It is at once obvious that far from being a doctrine of unreasoning pessimism, this teaching of the Buddha is a fountain of hope and of strength. I think that anyone is an arrant fool who wants to be personally immortal. It is against all nature's laws and processes, because nature's essential law is growth, change, progress, evolution, expanding consciousness. And therefore the Buddha said very truly, hitting at the root of the evil: "There is no unchanging soul or self in man." It is true, because everything is changing. Everything is growing.

Indeed, nature proclaims it on every side. Look at the child: born from a microscopic life-germ, he grows up a six-foot man, and then death ensues. Look at the tree springing from the seed; look at the flower; look at the opening bud; look at the nebula in space: everything is moving in change, in growth, in progress, becoming something else; and from the highest standpoint this means learning, a spiritual becoming. As Heraklitus, another much-misunderstood sage of Greece, expressed the same thought: panta rhei, everything flows; meaning everything is in movement.

Are there any other questions?

Student — As I understand it, in the first race of our round, the fourth, we did not have speech. I suppose we had no self-conscious thought. And then in the third race, after a great deal of effort, we finally developed a certain sort of speech. In the fourth we developed language; and in this present race we have the various languages that we now use. What I would like to know is this: In the next race, shall we have only one language; and in the seventh race shall we have none? Will it be simply mutually conscious thought, a perfect understanding without having to translate thought into physical carriers?

G. de P. — You are speaking of the fourth round, the present round, and of this earth, of course.

Student — Yes.

G. de P. — No, the sixth race will have languages, just as the fourth had them and the fifth has them, and so also will the seventh race; but there will be a constant tendency for languages to become more alike unto each other. In the seventh round, even on this fourth-plane globe, there will however be one language, and that language will be almost a voiceless speech. There will be transmission of thought along the etheric currents, a far greater and higher thing than mere thought-transference. Beings in those ages will know what is passing around them and in the minds of their fellow beings. We fell down very greatly indeed when as a race we acquired speech. Speech is not at all something to be proud of, and in the present state of the world it is often a positive pest! It is a feeble instrument of thought, and everybody knows how inadequate words are to convey thoughts.

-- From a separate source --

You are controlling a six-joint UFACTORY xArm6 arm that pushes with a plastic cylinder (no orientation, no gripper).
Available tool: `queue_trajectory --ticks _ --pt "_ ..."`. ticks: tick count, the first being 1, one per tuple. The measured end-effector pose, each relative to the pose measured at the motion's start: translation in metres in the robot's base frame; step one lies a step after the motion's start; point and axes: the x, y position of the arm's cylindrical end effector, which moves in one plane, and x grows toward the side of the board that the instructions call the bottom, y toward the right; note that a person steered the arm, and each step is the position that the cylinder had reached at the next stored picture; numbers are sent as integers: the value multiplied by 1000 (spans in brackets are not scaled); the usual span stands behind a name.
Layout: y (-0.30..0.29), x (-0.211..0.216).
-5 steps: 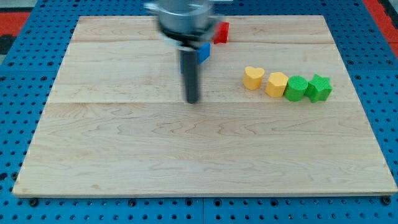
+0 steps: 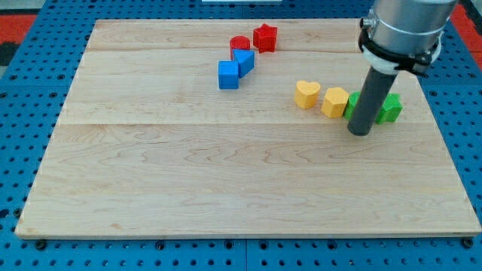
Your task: Slide the yellow blocks into the blue blocks
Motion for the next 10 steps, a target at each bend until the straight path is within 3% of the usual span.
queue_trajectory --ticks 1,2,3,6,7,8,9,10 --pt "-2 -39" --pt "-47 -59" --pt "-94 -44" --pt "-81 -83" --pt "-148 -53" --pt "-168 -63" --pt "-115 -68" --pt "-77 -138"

The individuals of the first race did not need speech. They did not have it, because they did not need it. Therefore it had not come into existence. They had not descended far enough into matter. They had not lost their inner powers sufficiently to need the acquirement of the feeble substitute for voiceless intercommunication that men call speech. The first race was in a state in many ways much like that of a newborn child. A newborn child has no speech as such. It makes queer little noises and coo-coos, and expresses itself in a manner that everybody knows. Mentally speaking, the first race was in a daze, in a dream. It didn't talk. It did not want to talk, and in fact did not have anything to talk about.

The individuals of the second race were a little worse. From making occasional inarticulate noises, they finally began to utter more or less musical sounds, and also squeaks and grunts and groans, and a series of musical notes, but at first more or less unconsciously. Finally through habit these different sounds began to mean something to those who heard them. Certain noises began to signify danger. Certain other noises began to signify pleasure. It is the same with the beasts today. It is the same to a certain extent with the human child. Before the child learns speech the parents very readily understand the attempts of the child to express its wants by more or less musical or unmusical noises, or by cryings, and by strange sounds of various kinds.

In the early part of the third race these noises had become more or less — how may I express it? — not linguistically classified, but more or less systematized or formulated, and thus true speech began. Early speech in the third race was largely onomatopoetic, as linguists say, that is, sounds expressive of the thing itself — something which exists even today among us. We talk of the swish of water, or the booming of cannon or thunder, or of rattle and clap-trap. As you see the sounds convey the idea.

In the fourth race fully inflected speech was developed — a purely mental production. I shall be very glad when we can do without speech. Even today, although the speechless use of speech — if I may so express myself — is but poorly evolved, yet even today a great many human beings already begin to understand, at least sometimes, without words what others mean — by a gesture, a motion of the hand, or by a wink of the eye, a movement of the leg. Understanding is thus had of what the other person means. This is voiceless communication of intelligence, and it will go on developing and improving more and more through the ages and through the future races, until speech itself will finally vanish and men will communicate with each other without speech.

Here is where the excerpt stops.